Segment Open

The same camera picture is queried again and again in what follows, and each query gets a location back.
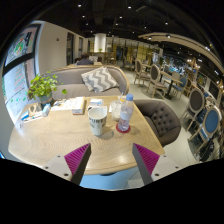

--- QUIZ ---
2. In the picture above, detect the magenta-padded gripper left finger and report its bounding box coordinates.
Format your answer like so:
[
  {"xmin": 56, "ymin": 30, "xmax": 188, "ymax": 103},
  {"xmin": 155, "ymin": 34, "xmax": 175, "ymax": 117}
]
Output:
[{"xmin": 42, "ymin": 142, "xmax": 92, "ymax": 186}]

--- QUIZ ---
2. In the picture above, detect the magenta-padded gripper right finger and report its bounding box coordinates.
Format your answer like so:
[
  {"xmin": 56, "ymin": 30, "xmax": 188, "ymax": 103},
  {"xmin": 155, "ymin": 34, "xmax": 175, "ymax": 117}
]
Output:
[{"xmin": 131, "ymin": 142, "xmax": 183, "ymax": 186}]

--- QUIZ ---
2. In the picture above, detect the clear blue-capped water bottle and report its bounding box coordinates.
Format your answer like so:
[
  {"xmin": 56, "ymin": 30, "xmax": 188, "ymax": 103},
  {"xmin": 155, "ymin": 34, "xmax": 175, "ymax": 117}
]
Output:
[{"xmin": 117, "ymin": 93, "xmax": 135, "ymax": 132}]

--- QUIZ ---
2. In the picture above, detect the white mug with black print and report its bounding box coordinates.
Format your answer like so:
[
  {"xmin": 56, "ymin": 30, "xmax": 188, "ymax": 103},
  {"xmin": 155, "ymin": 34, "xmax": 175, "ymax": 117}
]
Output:
[{"xmin": 87, "ymin": 106, "xmax": 109, "ymax": 137}]

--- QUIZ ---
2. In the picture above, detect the flat round red coaster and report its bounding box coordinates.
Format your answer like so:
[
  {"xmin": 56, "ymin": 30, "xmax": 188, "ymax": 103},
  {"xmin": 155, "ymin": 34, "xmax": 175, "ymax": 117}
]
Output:
[{"xmin": 115, "ymin": 123, "xmax": 132, "ymax": 134}]

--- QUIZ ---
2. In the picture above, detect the grey tufted armchair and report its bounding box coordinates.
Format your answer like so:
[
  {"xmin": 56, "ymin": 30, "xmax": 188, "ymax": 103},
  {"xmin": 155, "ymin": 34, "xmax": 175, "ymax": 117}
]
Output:
[{"xmin": 133, "ymin": 99, "xmax": 182, "ymax": 148}]

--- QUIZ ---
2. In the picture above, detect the white orange box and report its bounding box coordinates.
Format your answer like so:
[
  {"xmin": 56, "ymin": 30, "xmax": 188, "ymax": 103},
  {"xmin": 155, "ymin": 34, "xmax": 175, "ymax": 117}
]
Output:
[{"xmin": 71, "ymin": 96, "xmax": 86, "ymax": 115}]

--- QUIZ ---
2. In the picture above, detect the light blue small box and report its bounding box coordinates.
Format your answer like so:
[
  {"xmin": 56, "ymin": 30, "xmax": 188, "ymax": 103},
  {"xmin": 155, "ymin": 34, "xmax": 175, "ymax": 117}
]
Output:
[{"xmin": 41, "ymin": 103, "xmax": 52, "ymax": 117}]

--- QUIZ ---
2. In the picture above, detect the clear plastic cup with straw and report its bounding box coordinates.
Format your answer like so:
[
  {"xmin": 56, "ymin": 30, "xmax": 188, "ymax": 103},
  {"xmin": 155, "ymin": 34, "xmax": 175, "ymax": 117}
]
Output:
[{"xmin": 109, "ymin": 92, "xmax": 125, "ymax": 122}]

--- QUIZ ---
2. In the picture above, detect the small blue white pack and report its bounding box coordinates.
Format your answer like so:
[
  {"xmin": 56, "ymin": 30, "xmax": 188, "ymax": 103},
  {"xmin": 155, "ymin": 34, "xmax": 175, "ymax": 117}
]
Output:
[{"xmin": 89, "ymin": 98, "xmax": 104, "ymax": 108}]

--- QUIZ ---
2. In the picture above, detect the wooden card stand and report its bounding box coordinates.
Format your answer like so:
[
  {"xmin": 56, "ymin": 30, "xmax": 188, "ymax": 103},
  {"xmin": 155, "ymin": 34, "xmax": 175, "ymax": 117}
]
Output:
[{"xmin": 28, "ymin": 102, "xmax": 43, "ymax": 117}]

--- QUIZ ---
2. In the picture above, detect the blue white flat pack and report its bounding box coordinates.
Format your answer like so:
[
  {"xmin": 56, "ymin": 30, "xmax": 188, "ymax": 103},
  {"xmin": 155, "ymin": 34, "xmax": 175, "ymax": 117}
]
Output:
[{"xmin": 20, "ymin": 110, "xmax": 31, "ymax": 122}]

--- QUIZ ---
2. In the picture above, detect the group of dining chairs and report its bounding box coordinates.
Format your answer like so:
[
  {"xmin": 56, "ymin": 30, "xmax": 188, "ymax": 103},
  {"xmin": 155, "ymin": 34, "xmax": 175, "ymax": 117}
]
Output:
[{"xmin": 132, "ymin": 58, "xmax": 224, "ymax": 161}]

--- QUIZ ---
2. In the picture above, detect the green potted plant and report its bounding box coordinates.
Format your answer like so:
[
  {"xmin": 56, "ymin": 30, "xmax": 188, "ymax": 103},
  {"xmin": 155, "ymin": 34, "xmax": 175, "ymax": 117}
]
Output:
[{"xmin": 27, "ymin": 71, "xmax": 68, "ymax": 104}]

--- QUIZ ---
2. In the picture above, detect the grey curved sofa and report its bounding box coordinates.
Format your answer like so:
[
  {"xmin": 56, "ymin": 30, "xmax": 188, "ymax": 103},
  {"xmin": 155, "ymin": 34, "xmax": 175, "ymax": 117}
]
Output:
[{"xmin": 43, "ymin": 64, "xmax": 130, "ymax": 101}]

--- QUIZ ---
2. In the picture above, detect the grey white chevron pillow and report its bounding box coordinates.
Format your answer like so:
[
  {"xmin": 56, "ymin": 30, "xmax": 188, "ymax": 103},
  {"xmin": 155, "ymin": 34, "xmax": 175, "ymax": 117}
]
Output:
[{"xmin": 80, "ymin": 66, "xmax": 119, "ymax": 93}]

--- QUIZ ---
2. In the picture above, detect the person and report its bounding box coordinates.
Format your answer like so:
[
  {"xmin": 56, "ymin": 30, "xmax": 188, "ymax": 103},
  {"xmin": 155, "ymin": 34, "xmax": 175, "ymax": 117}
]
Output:
[{"xmin": 75, "ymin": 53, "xmax": 95, "ymax": 66}]

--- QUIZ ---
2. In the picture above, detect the white round column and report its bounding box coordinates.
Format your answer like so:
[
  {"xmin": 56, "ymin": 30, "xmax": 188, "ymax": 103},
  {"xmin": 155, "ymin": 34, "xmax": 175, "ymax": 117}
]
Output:
[{"xmin": 93, "ymin": 32, "xmax": 107, "ymax": 53}]

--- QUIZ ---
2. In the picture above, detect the group of ceiling lights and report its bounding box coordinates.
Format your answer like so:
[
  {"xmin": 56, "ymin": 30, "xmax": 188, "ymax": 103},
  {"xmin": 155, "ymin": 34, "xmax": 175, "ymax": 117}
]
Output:
[{"xmin": 76, "ymin": 3, "xmax": 174, "ymax": 38}]

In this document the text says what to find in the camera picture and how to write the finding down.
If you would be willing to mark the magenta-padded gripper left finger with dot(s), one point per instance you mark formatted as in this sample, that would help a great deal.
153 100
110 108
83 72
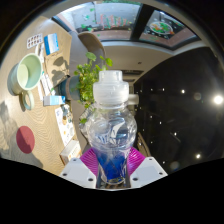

Segment Closed

Work request: Copy every line of the data exactly as written, excluding the pictures.

Exercise result:
The same camera picture is queried again and again in what follows, and each query gets a location back.

--- QUIZ ---
2. In the picture above, detect the magenta-padded gripper left finger and report its bounding box coordinates.
Format your answer like so:
[
  {"xmin": 56, "ymin": 30, "xmax": 188, "ymax": 103},
  {"xmin": 155, "ymin": 34, "xmax": 175, "ymax": 117}
]
Output:
[{"xmin": 42, "ymin": 142, "xmax": 92, "ymax": 186}]

--- QUIZ ---
2. In the picture above, detect the magenta-padded gripper right finger and report its bounding box coordinates.
Format your answer like so:
[
  {"xmin": 56, "ymin": 30, "xmax": 188, "ymax": 103},
  {"xmin": 155, "ymin": 34, "xmax": 175, "ymax": 117}
]
Output:
[{"xmin": 131, "ymin": 142, "xmax": 183, "ymax": 186}]

--- QUIZ ---
2. In the picture above, detect the clear blue-capped water bottle and report its bounding box coordinates.
Format your answer like so:
[
  {"xmin": 56, "ymin": 30, "xmax": 188, "ymax": 103},
  {"xmin": 155, "ymin": 34, "xmax": 175, "ymax": 117}
]
Output:
[{"xmin": 117, "ymin": 93, "xmax": 135, "ymax": 132}]

--- QUIZ ---
2. In the picture above, detect the white mug with black print and report its bounding box coordinates.
Format your answer like so:
[
  {"xmin": 56, "ymin": 30, "xmax": 188, "ymax": 103},
  {"xmin": 155, "ymin": 34, "xmax": 175, "ymax": 117}
]
Output:
[{"xmin": 87, "ymin": 106, "xmax": 109, "ymax": 137}]

--- QUIZ ---
2. In the picture above, detect the flat round red coaster and report its bounding box coordinates.
Format your answer like so:
[
  {"xmin": 56, "ymin": 30, "xmax": 188, "ymax": 103},
  {"xmin": 155, "ymin": 34, "xmax": 175, "ymax": 117}
]
Output:
[{"xmin": 115, "ymin": 123, "xmax": 132, "ymax": 134}]

--- QUIZ ---
2. In the picture above, detect the grey tufted armchair and report its bounding box coordinates.
Format your answer like so:
[
  {"xmin": 56, "ymin": 30, "xmax": 188, "ymax": 103},
  {"xmin": 155, "ymin": 34, "xmax": 175, "ymax": 117}
]
Output:
[{"xmin": 133, "ymin": 99, "xmax": 182, "ymax": 148}]

--- QUIZ ---
2. In the picture above, detect the white orange box and report its bounding box coordinates.
Format your answer like so:
[
  {"xmin": 56, "ymin": 30, "xmax": 188, "ymax": 103},
  {"xmin": 155, "ymin": 34, "xmax": 175, "ymax": 117}
]
Output:
[{"xmin": 71, "ymin": 96, "xmax": 86, "ymax": 115}]

--- QUIZ ---
2. In the picture above, detect the light blue small box and report its bounding box coordinates.
Format your answer like so:
[
  {"xmin": 56, "ymin": 30, "xmax": 188, "ymax": 103},
  {"xmin": 155, "ymin": 34, "xmax": 175, "ymax": 117}
]
Output:
[{"xmin": 41, "ymin": 103, "xmax": 52, "ymax": 117}]

--- QUIZ ---
2. In the picture above, detect the clear plastic cup with straw and report its bounding box coordinates.
Format your answer like so:
[
  {"xmin": 56, "ymin": 30, "xmax": 188, "ymax": 103},
  {"xmin": 155, "ymin": 34, "xmax": 175, "ymax": 117}
]
Output:
[{"xmin": 109, "ymin": 92, "xmax": 125, "ymax": 122}]

--- QUIZ ---
2. In the picture above, detect the small blue white pack and report its bounding box coordinates.
Format your answer like so:
[
  {"xmin": 56, "ymin": 30, "xmax": 188, "ymax": 103},
  {"xmin": 155, "ymin": 34, "xmax": 175, "ymax": 117}
]
Output:
[{"xmin": 89, "ymin": 98, "xmax": 104, "ymax": 108}]

--- QUIZ ---
2. In the picture above, detect the wooden card stand and report its bounding box coordinates.
Format your answer like so:
[
  {"xmin": 56, "ymin": 30, "xmax": 188, "ymax": 103},
  {"xmin": 155, "ymin": 34, "xmax": 175, "ymax": 117}
]
Output:
[{"xmin": 28, "ymin": 102, "xmax": 43, "ymax": 117}]

--- QUIZ ---
2. In the picture above, detect the blue white flat pack and report its bounding box coordinates.
Format your answer like so:
[
  {"xmin": 56, "ymin": 30, "xmax": 188, "ymax": 103},
  {"xmin": 155, "ymin": 34, "xmax": 175, "ymax": 117}
]
Output:
[{"xmin": 20, "ymin": 110, "xmax": 31, "ymax": 122}]

--- QUIZ ---
2. In the picture above, detect the group of dining chairs and report its bounding box coordinates.
Format your answer like so:
[
  {"xmin": 56, "ymin": 30, "xmax": 188, "ymax": 103},
  {"xmin": 155, "ymin": 34, "xmax": 175, "ymax": 117}
]
Output:
[{"xmin": 132, "ymin": 58, "xmax": 224, "ymax": 161}]

--- QUIZ ---
2. In the picture above, detect the green potted plant and report its bounding box coordinates.
Format your answer like so:
[
  {"xmin": 56, "ymin": 30, "xmax": 188, "ymax": 103},
  {"xmin": 155, "ymin": 34, "xmax": 175, "ymax": 117}
]
Output:
[{"xmin": 27, "ymin": 71, "xmax": 68, "ymax": 104}]

--- QUIZ ---
2. In the picture above, detect the grey curved sofa and report its bounding box coordinates.
Format your answer like so:
[
  {"xmin": 56, "ymin": 30, "xmax": 188, "ymax": 103},
  {"xmin": 155, "ymin": 34, "xmax": 175, "ymax": 117}
]
Output:
[{"xmin": 43, "ymin": 64, "xmax": 130, "ymax": 101}]

--- QUIZ ---
2. In the picture above, detect the grey white chevron pillow and report its bounding box coordinates.
Format your answer like so:
[
  {"xmin": 56, "ymin": 30, "xmax": 188, "ymax": 103},
  {"xmin": 155, "ymin": 34, "xmax": 175, "ymax": 117}
]
Output:
[{"xmin": 80, "ymin": 66, "xmax": 119, "ymax": 93}]

--- QUIZ ---
2. In the picture above, detect the person and report its bounding box coordinates.
Format your answer like so:
[
  {"xmin": 56, "ymin": 30, "xmax": 188, "ymax": 103},
  {"xmin": 155, "ymin": 34, "xmax": 175, "ymax": 117}
]
Output:
[{"xmin": 75, "ymin": 53, "xmax": 95, "ymax": 66}]

--- QUIZ ---
2. In the picture above, detect the white round column and report its bounding box coordinates.
Format your answer like so:
[
  {"xmin": 56, "ymin": 30, "xmax": 188, "ymax": 103},
  {"xmin": 155, "ymin": 34, "xmax": 175, "ymax": 117}
]
Output:
[{"xmin": 93, "ymin": 32, "xmax": 107, "ymax": 53}]

--- QUIZ ---
2. In the picture above, detect the group of ceiling lights and report its bounding box coordinates.
Format your answer like so:
[
  {"xmin": 56, "ymin": 30, "xmax": 188, "ymax": 103},
  {"xmin": 155, "ymin": 34, "xmax": 175, "ymax": 117}
]
Output:
[{"xmin": 76, "ymin": 3, "xmax": 174, "ymax": 38}]

In this document the text says what to find in the camera picture and how to write the finding down.
If you would be willing to mark the magenta-padded gripper left finger with dot(s), one point per instance you mark formatted as in this sample, that would help a great deal.
153 100
110 108
83 72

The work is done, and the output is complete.